Charcoal, summarised from specialist report by Dana Challinor, MA (Oxon), MSc
Freelance Wood & Charcoal Specialist
Radford's excavations pre-dated the establishment of environmental archaeology and the guidelines for sampling which are followed today. Consequently, the charcoal from Glastonbury is hand-collected and does not provide what is now considered to be a representative sample of the preserved material. However, several charcoal samples were kept from fills of features (e.g. post-holes, fire pits) although the majority were soil layers either as make-up for floors or accumulated over time (e.g. between cobbled surfaces). Of particular interest are the layers associated with furnaces and kiln structures, which provide a moderately secure provenance for the charcoal.
Oak was the most commonly identified taxon, whether utilised for fuelwood or other activities, in the late Saxon and early medieval periods. This use of oak was supplemented by a range of other taxa, which is mostly represented by small branchwood and includes hedgerow or woodland margin types (hawthorn, blackthorn), but also by a fairly strong component of damp ground species (alder and willow/poplar).

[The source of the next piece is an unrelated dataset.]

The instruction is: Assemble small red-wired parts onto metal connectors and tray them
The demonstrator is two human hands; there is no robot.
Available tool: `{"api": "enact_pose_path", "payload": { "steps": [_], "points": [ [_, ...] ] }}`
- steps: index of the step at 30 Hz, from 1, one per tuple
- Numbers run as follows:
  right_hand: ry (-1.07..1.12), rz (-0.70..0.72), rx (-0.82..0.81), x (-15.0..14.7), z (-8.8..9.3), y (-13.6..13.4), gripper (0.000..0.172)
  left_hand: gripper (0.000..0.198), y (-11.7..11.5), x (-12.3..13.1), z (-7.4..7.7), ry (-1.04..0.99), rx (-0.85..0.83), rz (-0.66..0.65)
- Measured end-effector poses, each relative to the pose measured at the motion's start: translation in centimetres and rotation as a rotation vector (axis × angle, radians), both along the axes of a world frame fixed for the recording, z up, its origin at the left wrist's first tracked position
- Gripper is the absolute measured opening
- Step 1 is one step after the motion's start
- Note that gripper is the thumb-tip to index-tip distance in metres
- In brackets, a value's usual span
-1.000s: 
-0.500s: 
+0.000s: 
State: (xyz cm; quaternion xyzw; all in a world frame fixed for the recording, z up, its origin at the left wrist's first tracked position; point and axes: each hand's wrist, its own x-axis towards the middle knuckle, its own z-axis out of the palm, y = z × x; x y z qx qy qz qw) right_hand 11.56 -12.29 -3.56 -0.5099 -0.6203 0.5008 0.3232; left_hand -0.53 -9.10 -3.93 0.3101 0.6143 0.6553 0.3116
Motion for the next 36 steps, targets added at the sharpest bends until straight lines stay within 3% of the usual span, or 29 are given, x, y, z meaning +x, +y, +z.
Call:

Beech was found uniquely in one sample from a layer predating the make-up layer for a mortar floor within the west cloister trench. It is interesting, but not conclusive, that this is the only sample as the use of beech for fuelwood appears to be a trend of the early medieval and onwards. Whether this represents a change in woodland and/or a change in preference, owing to woodland modification, is unclear. There is a suggestion that the late Saxon fuelwood selection centred on oak, with a change in focus to beech in the later, early medieval centuries. This is fairly speculative at Glastonbury, but is a trend noted at other sites in southern England.